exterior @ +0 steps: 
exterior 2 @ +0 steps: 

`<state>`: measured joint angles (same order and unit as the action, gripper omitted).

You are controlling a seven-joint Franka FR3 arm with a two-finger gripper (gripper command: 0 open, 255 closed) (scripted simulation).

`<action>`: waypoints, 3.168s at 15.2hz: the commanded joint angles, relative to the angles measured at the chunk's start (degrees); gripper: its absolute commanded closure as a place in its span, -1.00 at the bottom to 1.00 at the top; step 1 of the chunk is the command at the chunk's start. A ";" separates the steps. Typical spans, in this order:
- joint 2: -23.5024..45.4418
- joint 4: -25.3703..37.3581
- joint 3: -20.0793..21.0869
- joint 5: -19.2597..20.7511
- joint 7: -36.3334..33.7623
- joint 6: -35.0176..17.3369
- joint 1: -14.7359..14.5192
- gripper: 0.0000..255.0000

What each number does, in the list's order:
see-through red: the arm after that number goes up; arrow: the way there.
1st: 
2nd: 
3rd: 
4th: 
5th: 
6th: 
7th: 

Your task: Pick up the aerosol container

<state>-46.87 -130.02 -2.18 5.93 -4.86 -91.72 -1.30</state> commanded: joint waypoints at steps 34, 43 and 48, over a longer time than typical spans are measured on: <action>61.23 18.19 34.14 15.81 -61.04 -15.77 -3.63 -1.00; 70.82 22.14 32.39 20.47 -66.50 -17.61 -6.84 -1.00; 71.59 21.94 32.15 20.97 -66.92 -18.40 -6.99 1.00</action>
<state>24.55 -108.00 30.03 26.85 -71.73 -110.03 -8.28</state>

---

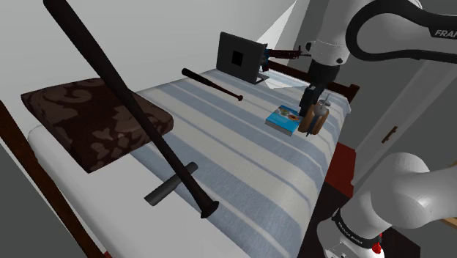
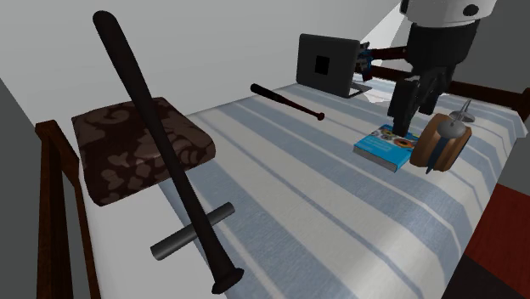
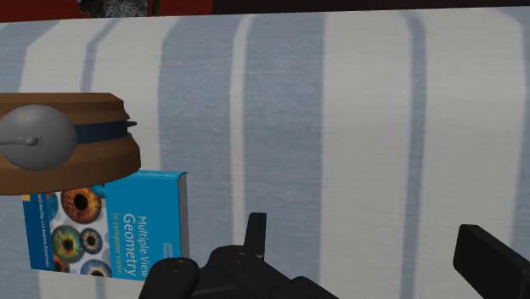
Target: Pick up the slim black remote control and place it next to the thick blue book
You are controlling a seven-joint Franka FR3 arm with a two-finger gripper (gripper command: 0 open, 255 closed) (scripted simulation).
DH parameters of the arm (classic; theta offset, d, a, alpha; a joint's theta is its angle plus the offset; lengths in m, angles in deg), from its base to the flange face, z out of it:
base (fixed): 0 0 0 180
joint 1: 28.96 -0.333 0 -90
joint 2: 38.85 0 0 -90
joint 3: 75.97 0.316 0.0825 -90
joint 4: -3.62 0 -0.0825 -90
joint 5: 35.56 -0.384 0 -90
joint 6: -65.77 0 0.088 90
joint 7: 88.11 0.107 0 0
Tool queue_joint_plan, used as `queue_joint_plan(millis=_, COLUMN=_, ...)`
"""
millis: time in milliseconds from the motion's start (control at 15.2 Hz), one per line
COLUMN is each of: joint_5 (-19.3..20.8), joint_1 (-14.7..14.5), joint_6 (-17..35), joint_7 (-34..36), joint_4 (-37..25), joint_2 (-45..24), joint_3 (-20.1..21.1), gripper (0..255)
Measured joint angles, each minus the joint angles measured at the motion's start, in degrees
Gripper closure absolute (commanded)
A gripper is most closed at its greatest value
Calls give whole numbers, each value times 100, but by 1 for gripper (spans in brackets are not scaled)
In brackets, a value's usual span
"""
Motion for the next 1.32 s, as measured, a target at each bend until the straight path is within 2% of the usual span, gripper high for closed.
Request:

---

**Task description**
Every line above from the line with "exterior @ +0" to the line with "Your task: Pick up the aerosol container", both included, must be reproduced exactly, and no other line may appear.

**Worked solution**
exterior @ +0 steps: 
exterior 2 @ +0 steps: 

`<state>`: measured joint angles (same order and unit as the action, gripper omitted).

You are controlling a seven-joint Franka FR3 arm with a two-finger gripper (gripper command: 0 open, 255 closed) (scripted simulation).

`<action>`: waypoints, 3.168s at 15.2hz: the commanded joint angles, relative to the angles measured at the chunk's start (degrees); gripper: its absolute commanded closure as a place in its span, -1.00 at the bottom to 1.00 at the top; step 1 of the chunk is the command at the chunk's start. A ";" separates the steps. Typical spans, in this order:
- joint 2: -23.5024..45.4418
- joint 4: -25.3703..37.3581
- joint 3: -20.0793..21.0869
- joint 5: -19.2597..20.7511
- joint 7: -36.3334..33.7623
- joint 6: -35.0176..17.3369
- joint 1: -14.7359..14.5192
- gripper: 0.0000..255.0000

What each number does, in the list's order:
see-through red: the arm after that number goes up; arrow: the way there.
1st: 
2nd: 
3rd: 
4th: 
5th: 
6th: 
7th: 

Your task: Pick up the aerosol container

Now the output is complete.